Sandra L. Beckett's Recycling Red Riding Hood is a study of intertextuality in children's literature. Working from her personal collection of "well over two hundred retellings from twenty countries in twelve languages" (xix), and focusing on "the narrative strategies" used by contemporary authors and illustrators to retell "Little Red Riding Hood" for children and young adults (xx), Beckett describes in detail an impressive international array of books that textually or pictorially evoke, reinterpret, recontextualize, and retell "Little Red Riding Hood." For this book, Beckett has limited her study to "retellings of Perrault's and the Grimms' literary tales," specifically, to books published since 1970, which is good because, even within this frame, she works with a dizzyingly rich array of texts, most of which have not been translated into English and are thus, as she explains, generally "unknown in the English-speaking world" (xviii-xix).

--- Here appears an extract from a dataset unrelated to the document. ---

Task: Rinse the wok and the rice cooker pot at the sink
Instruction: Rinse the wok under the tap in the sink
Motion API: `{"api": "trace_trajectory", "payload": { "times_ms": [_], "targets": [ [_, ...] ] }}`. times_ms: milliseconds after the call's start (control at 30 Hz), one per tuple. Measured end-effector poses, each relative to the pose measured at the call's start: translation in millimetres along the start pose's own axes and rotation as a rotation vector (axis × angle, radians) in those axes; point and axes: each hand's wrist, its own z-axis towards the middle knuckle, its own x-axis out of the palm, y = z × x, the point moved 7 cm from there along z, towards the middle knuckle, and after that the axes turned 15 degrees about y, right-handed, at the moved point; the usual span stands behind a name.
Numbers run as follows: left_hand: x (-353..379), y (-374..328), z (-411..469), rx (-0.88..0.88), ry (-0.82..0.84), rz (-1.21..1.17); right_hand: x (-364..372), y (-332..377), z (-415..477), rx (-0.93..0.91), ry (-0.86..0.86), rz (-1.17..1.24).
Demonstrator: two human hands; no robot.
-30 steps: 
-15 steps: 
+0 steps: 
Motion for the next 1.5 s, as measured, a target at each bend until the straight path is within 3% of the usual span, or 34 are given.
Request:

Most children in Europe or European-derived cultures know some version of "Little Red Riding Hood," though, as Beckett notes, it is "often a sanitized version that frequently combines elements from both [Perrault's and the Grimms'] tales" (xvii). Thus, as "part of the literary heritage of almost every child in the Western world," "Little Red Riding Hood" allows authors and illustrators of children's books to pursue forms of postmodern aesthetic experimentation that are more often reserved for adult literature (xx). "Contemporary retellings of Little Red Riding Hood," as Beckett initially explains and then illustrates throughout her study, "often use complex narrative structures and techniques, such as polyfocalization, genre blending, metafiction, parody, irony, mise en abyme, fragmentation, gaps, anticlosure, and the carnivalesque" (xx). In the process, authors and illustrators have created a running dialogue about the process of storytelling while recycling the tale to address topics ranging from "contemporary preoccupations" with "technology, ecology, animal rights, physical fitness and well-being, seniors, the physically challenged, and gender issues" to "sexuality and violence" (xx).

Beckett divides her description and analysis into eight chapters ("Reminiscence and Allusion," "Retelling Images," "Fractured Fairy-Tale Games," [End Page 300] "Upside Down, Inside Out, and Backwards," "Continuations and Post-LRRH Stories," "Metafictive Play," "Fairy-Tale Salads," and "Expansion"). Her study begins with books that make brief allusions to "Little Red Riding Hood" and then moves toward and concludes with books that are "lengthy expansions" of the tale "in novel form" (xx). For example, in chapter 1, "Reminiscence and Allusion," she explores a wide range of books in which "Little Red Riding Hood" as pre-text "never become[s] entirely transparent and certainly never approach[es] direct citation," but is nonetheless playfully evoked: Philippe Coretin's L'ogre, le loup, la petite fille et le gâteau (1995), Christian Bruel and Didier Jouault's Rouge, bien rouge (1986), Tord Nygen's Den röda tråden (1978), Mitsumasa Anno's Tabi no ehon (1977), Elsa Devernois's Grosse peur pour Bébé Loup (1997), Sharon Jennings's Jeremiah and Mrs. Ming (1990), Fam Ekman's Lommetørkleet (1999), Anthony Browne's The Tunnel (1980), Rascan Nicolas de Crécy's La nuit du grand méchant loup (1998), Hervé Debry's Rock 'n loup (1999), Monique Bermond's Pouchi, Poucha et le gros loup du bois (1976), and Jostein Gaarder's Sofies verden (1991). The book's description and analysis then builds toward its final focus (in chapter 8, "Expansion") on two novel-length treatments of the tale, which, among other things, "deal with the themes of terrorism and freedom" (300): Gillian Cross's Wolf (1990) and Carmen Martín Gaite's Caperucita en Manhattan (1990).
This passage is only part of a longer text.